В рамках правового администрирования иерархия правоприменения выглядит совершенно иначе, чем в рамках правосудия. Прежде всего это связано с тем, что в правовом администрировании суд не играет какой-то особой системообразующей роли, не является вершиной правоприменительной пирамиды. Наоборот, суды лишены какой-либо самостоятельной, тем более творческой роли. Это своего рода отделы технического контроля (ОТК) на большом производстве, через которые готовая продукция проходит окончательную проверку перед тем, как поступить в продажу. Это имеет два очень важных последствия.
Во-первых, судьи перестают быть особыми чиновниками с особым статусом, а становятся обыкновенными чиновниками, отчитывающимися перед вышестоящими чиновниками по результатам своей работы, получающими указания и выполняющими планы. Их поощрение и наказание напрямую связаны с результатами их труда. Сами суды организованы как обыкновенные ведомства «министерства правосудия», мало чем, кроме названий, отличающиеся от Министерства обороны или Министерства образования.
Во-вторых, в рамках системы правового администрирования «и последние становятся первыми». Пирамида правоприменения в прямом смысле слова переворачивается с ног на голову. Фактически именно действия оперативных служб предопределяют все окончательные решения. Все другие институты — следствие, прокуратура, суд — носят вспомогательный, комплиментарный по отношению к оперативно-розыскной работе характер и лишь закрепляют (фиксируют) результаты деятельности органов дознания. Как предварительное, так и судебное следствие, не говоря уже о прокурорском надзоре, являются сугубо формальными процедурами.
Тезис о редукции правосудия до уровня правового администрирования позволяет объяснить существование парадокса, который большинство лояльно настроенных экспертов склонны были долгие годы интерпретировать как доказательство высокой эффективности российской судебной системы. Речь идет о статистических данных, которые из года в год показывают рост обращений в суды и увеличение количества рассматриваемых судами всех уровней гражданских и уголовных дел. Этот механический рост показателей зачастую истолковывается как свидетельство растущего уровня доверия к российской судебной системе (именно так эти данные подаются практически на всех совещаниях с участием руководителей российских судов). В действительности количество обращений в суды сегодня свидетельствует о доверии судам не больше, чем количество писем с жалобами в министерство здравоохранения свидетельствует о доверии Министру здравоохранения. Эти обращения свидетельствуют только о росте числа конфликтов, которые требуют своего разрешения. Эти конфликты порождают обращения, которые направляются туда, куда им положено быть направленными.
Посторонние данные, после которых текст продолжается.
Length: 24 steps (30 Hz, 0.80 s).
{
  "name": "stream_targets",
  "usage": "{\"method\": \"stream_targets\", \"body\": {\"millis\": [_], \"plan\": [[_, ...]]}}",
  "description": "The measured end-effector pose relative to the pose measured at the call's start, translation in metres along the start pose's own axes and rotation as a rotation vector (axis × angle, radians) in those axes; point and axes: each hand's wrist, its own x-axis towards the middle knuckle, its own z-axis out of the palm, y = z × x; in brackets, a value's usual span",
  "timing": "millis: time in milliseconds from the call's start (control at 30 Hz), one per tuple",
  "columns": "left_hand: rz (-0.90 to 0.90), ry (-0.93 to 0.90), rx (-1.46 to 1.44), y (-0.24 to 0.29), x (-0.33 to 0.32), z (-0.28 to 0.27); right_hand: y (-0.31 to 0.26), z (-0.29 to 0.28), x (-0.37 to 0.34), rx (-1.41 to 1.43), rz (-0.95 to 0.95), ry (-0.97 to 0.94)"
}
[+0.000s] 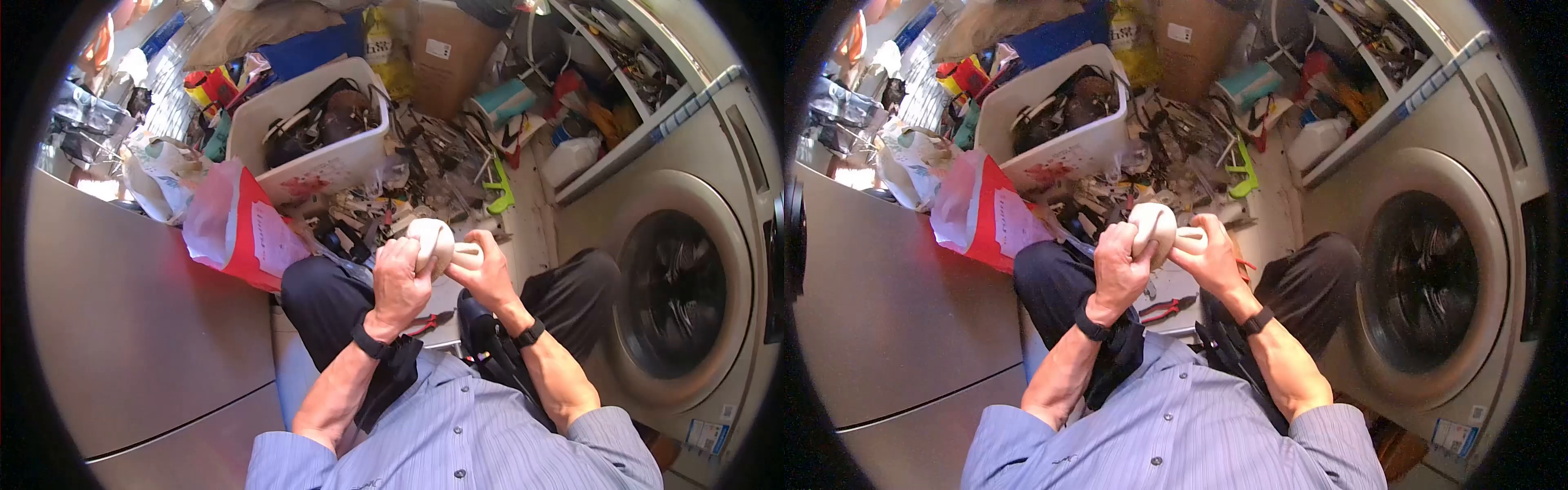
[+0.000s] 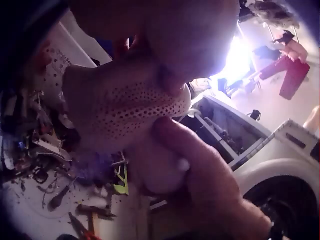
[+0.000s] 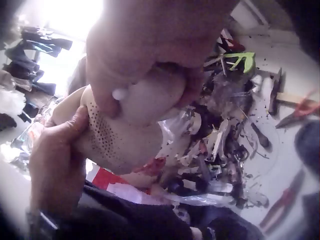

Индикатором кризиса доверия к судебной системе стала иммиграция судебных споров из России. Количество споров между де-факто российскими резидентами, рассматриваемых зарубежными, в первую очередь английскими судами, возрастает в геометрической прогрессии. Лондон гораздо быстрее Санкт-Петербурга превращается в российскую юридическую столицу, и переезд туда осуществляется с гораздо большей охотой. Причем судебное разбирательство Березовского с Абрамовичем является показательным в самую последнюю очередь. Показательны десятки «негламурных» дел, рассмотрение которых сегодня перенесено в зарубежные юрисдикции. Косвенно о кризисе российского правосудия говорит также беспрецедентно низкий процент положительных решений об экстрадиции, принятых западными судами по требованиям российской прокуратуры. Это и есть настоящая оценка качества судебной системы, данная самыми независимыми экспертами.